Las señales aferentes vagales permiten ajustar nuestras emociones en función del estado interno del organismo, activando o inhibiendo conductas de exploración o de evitación. Todo ello apunta a una idea profundamente sugerente:
La interconexión cuerpo-mente se vuelve aún más evidente al observar condiciones médicas que alteran directamente los canales de comunicación internos. El síndrome del intestino irritable, por ejemplo, interfiere con las señales interoceptivas del sistema digestivo. Se estima que entre un 25 % y un 35 % de quienes lo padecen también cumplen criterios diagnósticos para ansiedad o depresión. Esta alta comorbilidad subraya la profunda interdependencia entre el bienestar mental y la orquesta —o, en ocasiones, la cacofonía— de señales fisiológicas que emanan desde nuestras vísceras.
Del mismo modo, trastornos metabólicos como la obesidad o la enfermedad del hígado graso no alcohólico presentan tasas elevadas de comorbilidad psiquiátrica.
¿Restaurar la interocepción es tan importante en terapia como cambiar los pensamientos?
El futuro del nervio vago (y la interocepción) para una mente saludable
La disfunción en el sistema de interocepción puede ser un factor de riesgo clave en trastornos como la ansiedad o la depresión. Esto sugiere que restaurar o reorganizar este sistema podría abrir nuevas estrategias terapéuticas para los trastornos afectivos.

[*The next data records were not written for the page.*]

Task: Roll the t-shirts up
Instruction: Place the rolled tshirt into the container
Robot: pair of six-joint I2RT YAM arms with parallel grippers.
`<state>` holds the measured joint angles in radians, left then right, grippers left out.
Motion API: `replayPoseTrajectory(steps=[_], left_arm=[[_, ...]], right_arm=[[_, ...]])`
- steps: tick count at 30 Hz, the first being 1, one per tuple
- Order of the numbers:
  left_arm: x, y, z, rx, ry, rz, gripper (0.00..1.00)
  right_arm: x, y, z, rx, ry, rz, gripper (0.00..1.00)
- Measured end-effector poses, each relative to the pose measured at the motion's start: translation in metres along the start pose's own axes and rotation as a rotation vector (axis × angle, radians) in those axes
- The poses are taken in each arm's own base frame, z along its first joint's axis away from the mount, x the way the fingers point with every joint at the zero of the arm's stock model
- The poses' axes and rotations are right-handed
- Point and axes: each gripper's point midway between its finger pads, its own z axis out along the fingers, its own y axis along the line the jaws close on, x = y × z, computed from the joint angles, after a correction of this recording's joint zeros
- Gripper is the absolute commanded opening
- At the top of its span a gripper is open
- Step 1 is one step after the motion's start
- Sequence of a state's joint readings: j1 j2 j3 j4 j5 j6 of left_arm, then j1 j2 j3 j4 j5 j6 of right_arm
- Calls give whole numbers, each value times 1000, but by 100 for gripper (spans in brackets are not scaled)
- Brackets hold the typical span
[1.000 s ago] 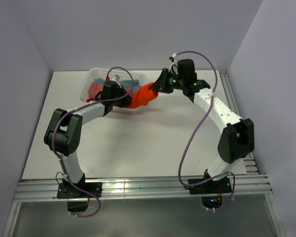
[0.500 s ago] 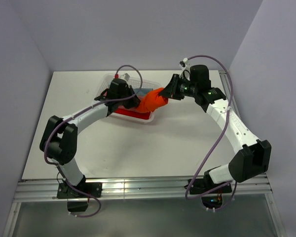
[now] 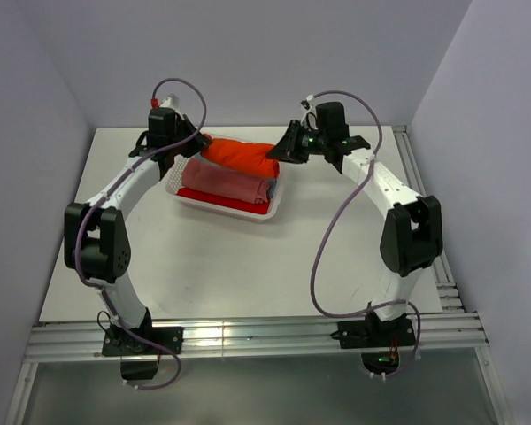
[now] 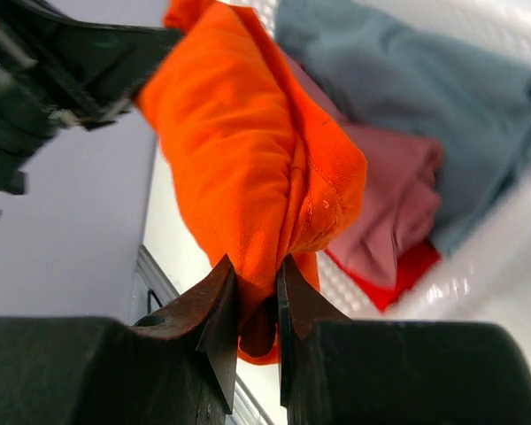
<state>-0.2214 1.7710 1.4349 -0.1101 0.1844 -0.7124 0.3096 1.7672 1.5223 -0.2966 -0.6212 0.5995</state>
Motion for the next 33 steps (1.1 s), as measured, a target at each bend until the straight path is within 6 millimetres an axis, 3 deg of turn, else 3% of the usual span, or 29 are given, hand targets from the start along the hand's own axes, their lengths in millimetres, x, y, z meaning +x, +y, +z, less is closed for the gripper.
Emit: replayPoseTrajectory(steps=[5, 11, 18, 22, 28, 30, 31, 33], left_arm=[[-16, 33, 34, -19, -24, -3, 0], [-17, 75, 70, -49, -26, -1, 0], [-26, 93, 89, -50, -56, 43, 0], [-28, 95, 99, -39, -62, 63, 0], [-14, 103, 108, -39, -35, 64, 1], [-13, 102, 109, -38, -32, 70, 6], [-12, 101, 109, -36, -31, 73, 15], [-10, 100, 109, -37, -27, 78, 28]], right_arm=[[-24, -7, 37, -48, -22, 1, 0], [-32, -38, 85, -44, -11, 26, 0], [-32, -75, 125, 24, -9, 32, 0], [-29, -87, 135, 64, -14, 17, 0], [-22, -102, 138, 134, -24, -7, 0], [-20, -104, 137, 152, -29, -18, 1], [-19, -104, 137, 162, -32, -23, 3], [-18, -105, 136, 177, -32, -31, 21]])
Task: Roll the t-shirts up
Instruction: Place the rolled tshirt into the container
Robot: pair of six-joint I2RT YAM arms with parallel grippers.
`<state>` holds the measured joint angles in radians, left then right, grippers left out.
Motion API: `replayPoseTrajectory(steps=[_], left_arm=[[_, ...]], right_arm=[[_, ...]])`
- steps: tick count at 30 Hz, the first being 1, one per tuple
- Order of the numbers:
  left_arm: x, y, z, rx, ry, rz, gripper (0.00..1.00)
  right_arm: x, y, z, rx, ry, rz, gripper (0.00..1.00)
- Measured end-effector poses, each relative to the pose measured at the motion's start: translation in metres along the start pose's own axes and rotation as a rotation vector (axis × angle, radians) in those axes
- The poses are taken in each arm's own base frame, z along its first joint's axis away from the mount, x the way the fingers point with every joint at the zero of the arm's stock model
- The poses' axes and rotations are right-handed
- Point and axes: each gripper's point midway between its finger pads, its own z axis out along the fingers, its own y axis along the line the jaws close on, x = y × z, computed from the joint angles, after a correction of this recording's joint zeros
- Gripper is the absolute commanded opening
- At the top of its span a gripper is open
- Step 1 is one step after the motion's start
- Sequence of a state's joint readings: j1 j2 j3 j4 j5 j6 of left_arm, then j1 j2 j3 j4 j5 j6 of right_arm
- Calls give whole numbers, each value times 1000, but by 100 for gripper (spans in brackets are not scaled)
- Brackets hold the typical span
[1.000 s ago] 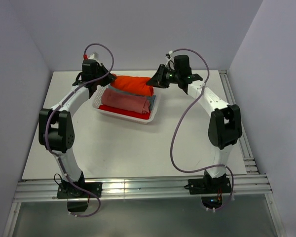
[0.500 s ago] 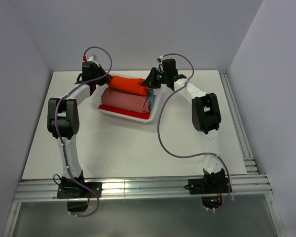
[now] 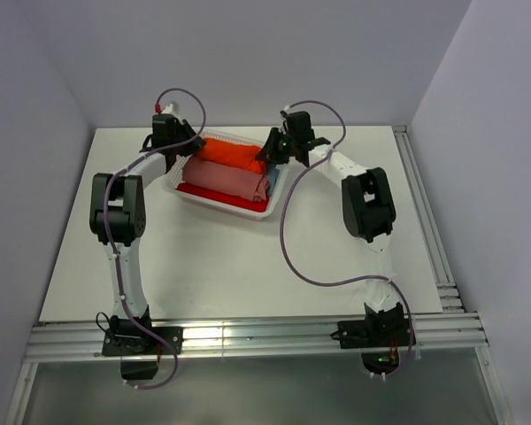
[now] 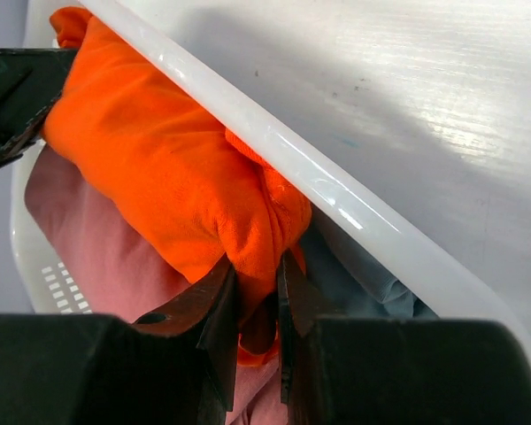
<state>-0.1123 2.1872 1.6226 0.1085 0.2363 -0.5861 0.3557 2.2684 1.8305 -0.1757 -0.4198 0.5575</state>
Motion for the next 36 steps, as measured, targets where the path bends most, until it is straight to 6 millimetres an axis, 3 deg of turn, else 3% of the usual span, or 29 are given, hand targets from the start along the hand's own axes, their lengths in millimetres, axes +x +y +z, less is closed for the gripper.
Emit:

En enfermedades como los trastornos gastrointestinales, cardiovasculares o metabólicos —ya de por sí asociados con problemas emocionales— la sensibilidad del nervio vago se altera. Puede volverse excesiva o insuficiente. En ambos casos, el resultado es el mismo: el cerebro recibe señales confusas sobre el estado del cuerpo. Como si escuchara un canal lleno de estática. Este "ruido" afecta la capacidad del cerebro para actualizar su mapa interno del cuerpo. Los modelos actuales explican que, cuando hay un desajuste entre lo que el cerebro espera sentir y lo que realmente recibe, tiende a confiar más en sus creencias previas. Si esas creencias son desadaptativas —como suele ocurrir en los trastornos emocionales—, dominan la percepción interna y empujan la experiencia hacia la ansiedad o la depresión.
Algunas prácticas pueden ayudar a reorganizar esta relación cuerpo-cerebro. El mindfulness, por ejemplo, especialmente cuando se centra en la respiración o en la atención al cuerpo, mejora la señalización vagal. Y con ello, la regulación emocional. La clave está en la aceptación. Para alguien que empieza a practicar mindfulness, quedarse quieto y sentir el cuerpo puede ser desagradable, sobre todo si arrastra estrés acumulado. Pero exponerse a esas sensaciones con una actitud abierta y sin juicio, en un entorno seguro puede cambiar la forma en que el cerebro las interpreta. Con el tiempo, esto puede reducir los síntomas de ansiedad o depresión.
Hay otras técnicas que también estimulan el nervio vago. Una de las más eficaces es la respiración profunda y lenta, que activa de forma directa el sistema parasimpático. A diferencia del mindfulness, que reorganiza la percepción desde la conciencia, la respiración actúa más como la estimulación eléctrica del nervio vago: cambia el tono fisiológico del cuerpo, y con él, la emoción.
Más allá de estas prácticas, una mayor conciencia del papel de la interocepción en la salud mental podría transformar la psicoterapia. Las terapias cognitivas podrían incluir más atención al cuerpo, ayudando al paciente a reinterpretar sensaciones internas antes vistas como amenazantes. Incluso intervenciones más básicas —como mejorar la dieta o incorporar probióticos— deberían integrarse en el enfoque terapéutico. El equilibrio emocional no depende solo del pensamiento: también depende de cómo sentimos el cuerpo por dentro.